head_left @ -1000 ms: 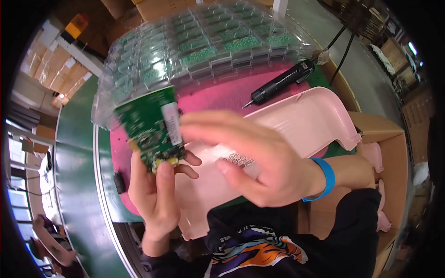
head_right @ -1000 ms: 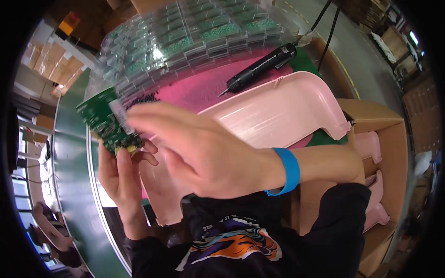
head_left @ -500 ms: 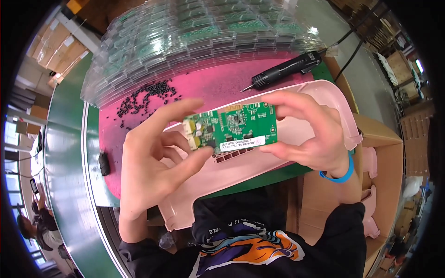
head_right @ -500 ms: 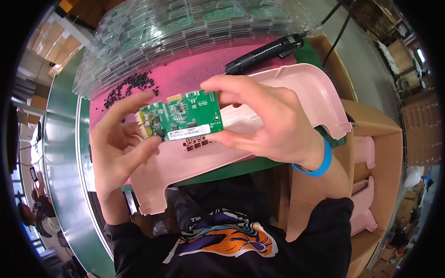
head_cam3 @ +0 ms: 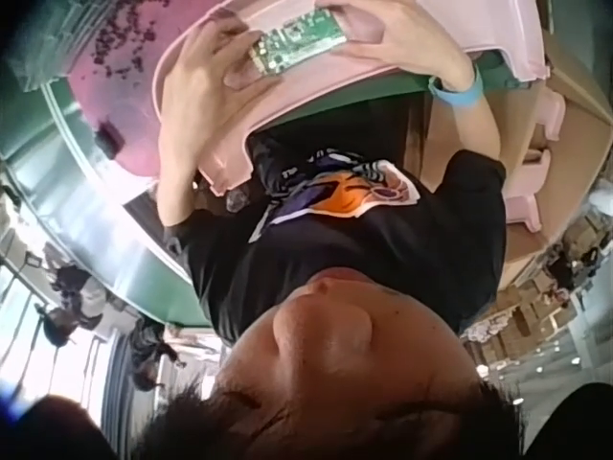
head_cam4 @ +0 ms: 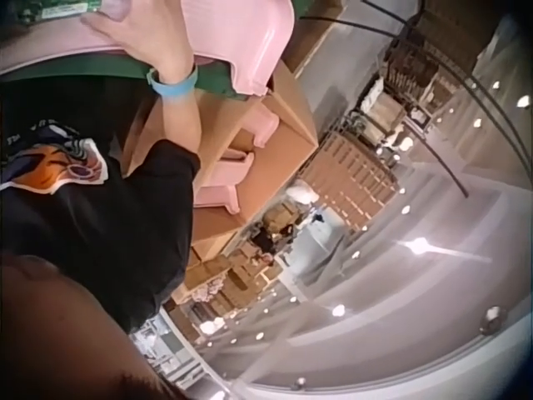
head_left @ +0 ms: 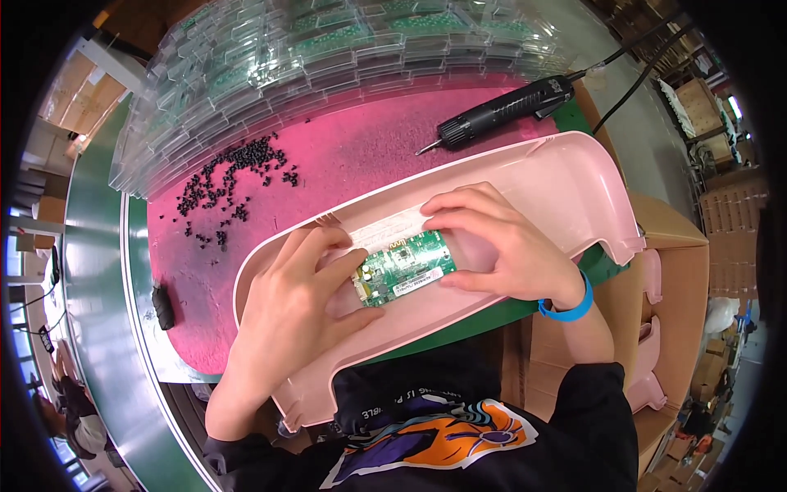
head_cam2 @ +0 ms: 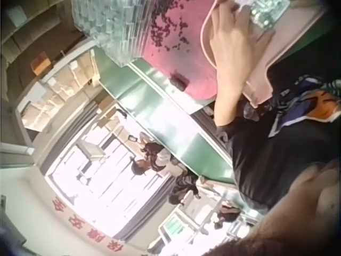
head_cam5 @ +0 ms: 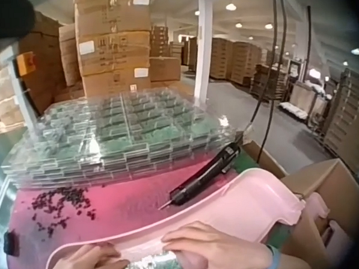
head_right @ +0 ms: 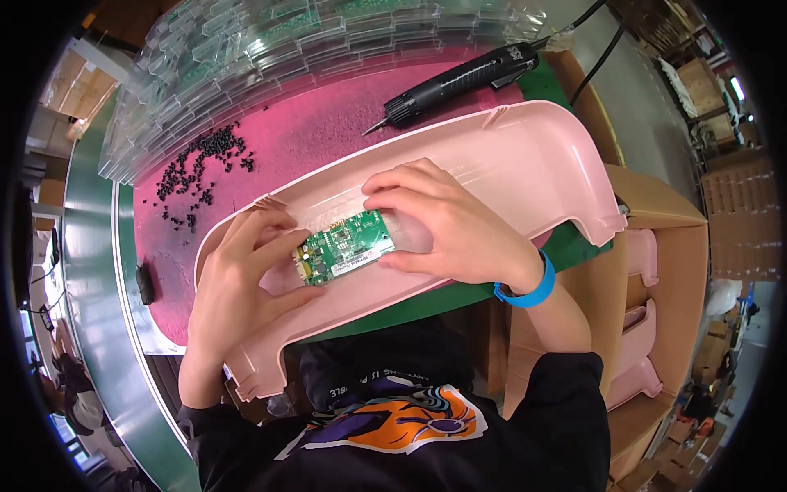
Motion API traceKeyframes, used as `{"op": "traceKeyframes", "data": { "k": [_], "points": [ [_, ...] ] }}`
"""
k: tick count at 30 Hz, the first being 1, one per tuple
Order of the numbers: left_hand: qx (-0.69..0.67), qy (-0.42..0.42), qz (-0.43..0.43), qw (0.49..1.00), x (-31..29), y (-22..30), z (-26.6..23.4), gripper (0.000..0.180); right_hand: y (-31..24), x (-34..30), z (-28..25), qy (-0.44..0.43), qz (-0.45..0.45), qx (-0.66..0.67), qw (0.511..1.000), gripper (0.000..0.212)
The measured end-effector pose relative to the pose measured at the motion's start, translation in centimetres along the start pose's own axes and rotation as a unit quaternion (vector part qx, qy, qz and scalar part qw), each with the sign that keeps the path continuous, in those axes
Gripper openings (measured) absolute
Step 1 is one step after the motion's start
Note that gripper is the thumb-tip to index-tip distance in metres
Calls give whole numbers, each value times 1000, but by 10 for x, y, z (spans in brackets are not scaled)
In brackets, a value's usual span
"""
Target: Screw circuit boards into plastic housings and pack them into boxes with protective wrapping.
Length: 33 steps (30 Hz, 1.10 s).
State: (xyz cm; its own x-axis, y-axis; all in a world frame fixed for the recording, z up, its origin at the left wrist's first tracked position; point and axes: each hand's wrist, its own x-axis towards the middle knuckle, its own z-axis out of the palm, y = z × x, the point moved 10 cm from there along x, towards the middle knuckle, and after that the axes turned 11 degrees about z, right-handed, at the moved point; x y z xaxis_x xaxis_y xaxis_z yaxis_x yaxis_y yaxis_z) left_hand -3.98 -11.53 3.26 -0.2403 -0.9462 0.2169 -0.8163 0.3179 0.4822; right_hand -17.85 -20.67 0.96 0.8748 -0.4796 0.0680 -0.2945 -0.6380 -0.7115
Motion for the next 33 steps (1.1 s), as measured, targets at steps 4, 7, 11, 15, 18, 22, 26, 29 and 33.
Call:
{"op": "traceKeyframes", "data": {
  "k": [4,7,11,15,18,22,26,29,33],
  "points": [
    [10,-4,-2,1000,0,-2,2,55,1,1,1,7,6,-14,1000,56],
    [10,0,-6,1000,-1,-3,2,55,2,2,2,9,6,-11,1000,57],
    [9,0,-11,1000,-1,-3,2,55,0,2,2,11,6,-22,1000,57],
    [16,11,13,1000,-1,-2,-1,55,-2,5,2,9,19,-20,1000,57],
    [9,6,23,1000,-3,-3,2,53,-4,4,2,4,21,-32,999,61],
    [-25,41,3,999,-4,1,-10,46,-12,5,-3,18,31,-10,999,60],
    [-63,91,-68,992,-9,-31,-51,34,14,-12,-53,138,97,72,983,54],
    [76,190,-55,977,-7,-78,-93,21,27,-22,-125,279,172,-109,938,51],
    [252,135,-115,951,0,-139,-82,16,90,-11,-170,241,341,-143,897,47]
  ]
}}
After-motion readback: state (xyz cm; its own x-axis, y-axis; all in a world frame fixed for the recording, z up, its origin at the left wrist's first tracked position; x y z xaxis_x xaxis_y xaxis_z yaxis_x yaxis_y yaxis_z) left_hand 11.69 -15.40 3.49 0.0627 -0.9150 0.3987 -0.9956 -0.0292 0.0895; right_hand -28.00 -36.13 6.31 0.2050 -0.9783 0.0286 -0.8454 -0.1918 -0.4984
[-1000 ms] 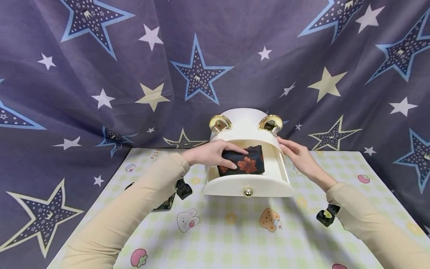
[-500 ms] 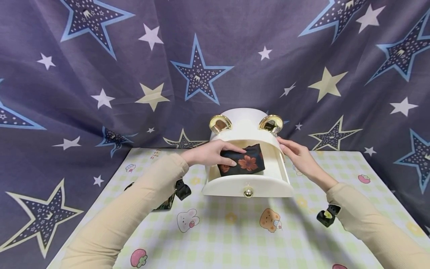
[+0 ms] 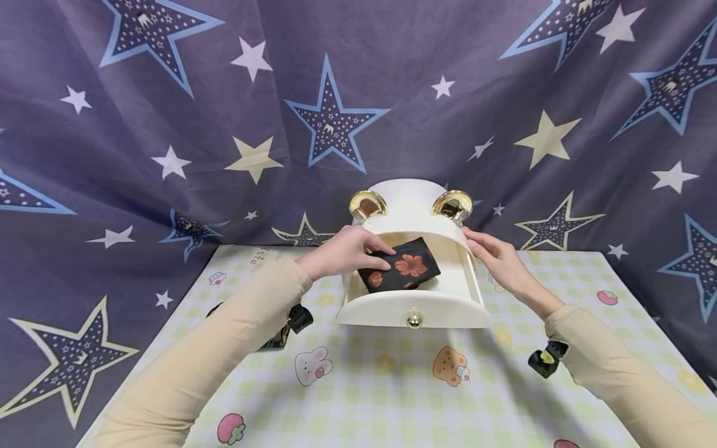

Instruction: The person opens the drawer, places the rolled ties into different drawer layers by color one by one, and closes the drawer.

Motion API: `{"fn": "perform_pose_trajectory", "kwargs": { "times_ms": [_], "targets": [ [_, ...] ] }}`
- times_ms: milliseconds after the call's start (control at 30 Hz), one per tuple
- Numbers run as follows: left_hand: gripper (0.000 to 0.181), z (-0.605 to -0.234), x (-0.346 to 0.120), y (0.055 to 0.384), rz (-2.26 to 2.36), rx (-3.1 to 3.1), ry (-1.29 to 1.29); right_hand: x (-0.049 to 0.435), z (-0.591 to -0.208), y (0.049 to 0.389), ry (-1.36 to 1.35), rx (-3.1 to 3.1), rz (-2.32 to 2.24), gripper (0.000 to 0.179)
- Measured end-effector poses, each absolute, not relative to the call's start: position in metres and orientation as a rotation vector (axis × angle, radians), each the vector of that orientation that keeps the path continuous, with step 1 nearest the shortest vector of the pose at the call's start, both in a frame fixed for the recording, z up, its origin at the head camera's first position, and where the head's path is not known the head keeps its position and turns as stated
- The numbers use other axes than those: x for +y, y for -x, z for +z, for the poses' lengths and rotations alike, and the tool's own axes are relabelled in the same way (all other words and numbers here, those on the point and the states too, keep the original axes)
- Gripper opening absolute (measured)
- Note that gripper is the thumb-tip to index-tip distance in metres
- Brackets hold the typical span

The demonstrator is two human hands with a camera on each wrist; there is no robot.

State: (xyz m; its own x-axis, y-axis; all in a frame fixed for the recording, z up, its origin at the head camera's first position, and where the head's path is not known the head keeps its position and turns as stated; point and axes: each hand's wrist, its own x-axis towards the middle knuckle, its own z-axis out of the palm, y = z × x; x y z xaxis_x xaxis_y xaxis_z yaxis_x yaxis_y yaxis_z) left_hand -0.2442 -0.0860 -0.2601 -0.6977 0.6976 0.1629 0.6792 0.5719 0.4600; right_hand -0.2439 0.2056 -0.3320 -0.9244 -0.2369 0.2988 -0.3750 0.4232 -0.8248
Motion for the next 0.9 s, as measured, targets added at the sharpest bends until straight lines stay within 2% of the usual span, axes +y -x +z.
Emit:
{"fn": "perform_pose_trajectory", "kwargs": {
  "times_ms": [900],
  "targets": [
    [0.011, -0.2631, -0.0891, 0.2343, 0.821, 2.85, -1.213, 0.2058, -0.3324, 0.2422, -0.563, -2.527, 1.521, 0.044]
  ]
}}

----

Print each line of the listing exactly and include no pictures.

> _ANSWER TO THIS PROBLEM_
head_left @ -1000 ms: 
head_right @ -1000 ms: 
head_left @ -500 ms: 
head_right @ -500 ms: 
head_cam3 @ +0 ms: 
head_cam4 @ +0 ms: 
head_left @ +0 ms: 
head_cam2 @ +0 ms: 
head_cam5 @ +0 ms: 
head_right @ +0 ms: 
Motion API traceKeyframes, used as `{"op": "traceKeyframes", "data": { "k": [_], "points": [ [_, ...] ] }}`
"""
k: tick count at 30 Hz, the first being 1, one per tuple
Order of the numbers: left_hand: qx (-0.69..0.67), qy (-0.42..0.42), qz (-0.43..0.43), qw (0.49..1.00), x (-31..29), y (-22..30), z (-26.6..23.4), gripper (0.000..0.180); right_hand: y (-31..24), x (-34..30), z (-28..25), qy (-0.44..0.43), qz (-0.45..0.45), qx (-0.66..0.67), qw (0.511..1.000), gripper (0.000..0.212)
The measured end-effector pose relative to the pose measured at the motion's start, translation in centimetres along the start pose's own axes and rotation as a unit quaternion (vector part qx, qy, qz and scalar part qw), each with the sign that keeps the path continuous, in those axes
Gripper openings (measured) absolute
Step 1 is one step after the motion's start
Note that gripper is the thumb-tip to index-tip distance in metres
Calls give whole numbers, each value times 1000, but by 10 for x, y, z (spans in brackets are not scaled)
In brackets, a value's usual span
"""
Target: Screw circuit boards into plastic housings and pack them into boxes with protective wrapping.
Length: 33 steps (30 Hz, 1.10 s).
State: (xyz cm; its own x-axis, y-axis; all in a world frame fixed for the recording, z up, its origin at the left wrist's first tracked position; point and axes: each hand's wrist, its own x-axis towards the middle knuckle, its own z-axis out of the palm, y = z × x, the point moved 10 cm from there along x, towards the middle knuckle, and after that the axes turned 11 degrees about z, right-handed, at the moved point; x y z xaxis_x xaxis_y xaxis_z yaxis_x yaxis_y yaxis_z) left_hand -3.98 -11.53 3.26 -0.2403 -0.9462 0.2169 -0.8163 0.3179 0.4822; right_hand -17.85 -20.67 0.96 0.8748 -0.4796 0.0680 -0.2945 -0.6380 -0.7115
Motion for the next 33 steps (1.1 s), as measured, targets at steps 4, 7, 11, 15, 18, 22, 26, 29 and 33.
Call:
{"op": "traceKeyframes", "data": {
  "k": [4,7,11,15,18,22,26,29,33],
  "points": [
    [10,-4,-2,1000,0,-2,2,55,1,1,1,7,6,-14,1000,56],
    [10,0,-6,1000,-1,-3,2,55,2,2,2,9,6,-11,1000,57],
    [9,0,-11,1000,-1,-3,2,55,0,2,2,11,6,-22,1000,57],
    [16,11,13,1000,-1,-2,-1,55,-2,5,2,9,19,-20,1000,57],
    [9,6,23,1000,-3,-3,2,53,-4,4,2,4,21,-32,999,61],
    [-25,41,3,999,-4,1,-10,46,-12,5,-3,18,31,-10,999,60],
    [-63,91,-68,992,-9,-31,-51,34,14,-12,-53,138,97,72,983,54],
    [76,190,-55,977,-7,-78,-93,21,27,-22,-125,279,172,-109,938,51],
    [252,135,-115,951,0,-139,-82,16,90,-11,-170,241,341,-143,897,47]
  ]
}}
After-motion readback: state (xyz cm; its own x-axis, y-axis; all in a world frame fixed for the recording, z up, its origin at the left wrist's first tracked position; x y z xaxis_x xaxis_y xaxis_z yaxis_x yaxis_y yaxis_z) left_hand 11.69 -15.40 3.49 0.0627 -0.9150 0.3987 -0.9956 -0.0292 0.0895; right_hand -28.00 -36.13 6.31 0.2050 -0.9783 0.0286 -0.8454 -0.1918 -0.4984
[-1000 ms] 
[-500 ms] 
[+0 ms] 

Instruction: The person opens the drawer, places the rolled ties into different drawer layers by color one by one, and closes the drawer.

Motion API: `{"fn": "perform_pose_trajectory", "kwargs": { "times_ms": [_], "targets": [ [_, ...] ] }}`
- times_ms: milliseconds after the call's start (control at 30 Hz), one per tuple
- Numbers run as follows: left_hand: gripper (0.000 to 0.181), z (-0.605 to -0.234), x (-0.346 to 0.120), y (0.055 to 0.384), rz (-2.26 to 2.36), rx (-3.1 to 3.1), ry (-1.29 to 1.29); right_hand: x (-0.049 to 0.435), z (-0.591 to -0.208), y (0.049 to 0.389), ry (-1.36 to 1.35), rx (-3.1 to 3.1), rz (-2.32 to 2.24), gripper (0.000 to 0.179)
- Measured end-effector poses, each absolute, not relative to the call's start: position in metres and orientation as a rotation vector (axis × angle, radians), each the vector of that orientation that keeps the path continuous, with step 1 nearest the shortest vector of the pose at the call's start, both in a frame fixed for the recording, z up, its origin at the head camera's first position, and where the head's path is not known the head keeps its position and turns as stated
- The numbers use other axes than those: x for +y, y for -x, z for +z, for the poses' lengths and rotations alike, and the tool's own axes are relabelled in the same way (all other words and numbers here, those on the point and the states too, keep the original axes)
- Gripper opening absolute (measured)
- Note that gripper is the thumb-tip to index-tip distance in metres
- Brackets hold the typical span

The demonstrator is two human hands with a camera on each wrist; there is no robot.

State: (xyz m; its own x-axis, y-axis; all in a frame fixed for the recording, z up, its origin at the head camera's first position, and where the head's path is not known the head keeps its position and turns as stated; point and axes: each hand's wrist, its own x-axis towards the middle knuckle, its own z-axis out of the palm, y = z × x; x y z xaxis_x xaxis_y xaxis_z yaxis_x yaxis_y yaxis_z) left_hand -0.2442 -0.0860 -0.2601 -0.6977 0.6976 0.1629 0.6792 0.5719 0.4600; right_hand -0.2439 0.2056 -0.3320 -0.9244 -0.2369 0.2988 -0.3750 0.4232 -0.8248
Motion for the next 0.9 s, as measured, targets added at the sharpest bends until straight lines stay within 2% of the usual span, axes +y -x +z.
Emit:
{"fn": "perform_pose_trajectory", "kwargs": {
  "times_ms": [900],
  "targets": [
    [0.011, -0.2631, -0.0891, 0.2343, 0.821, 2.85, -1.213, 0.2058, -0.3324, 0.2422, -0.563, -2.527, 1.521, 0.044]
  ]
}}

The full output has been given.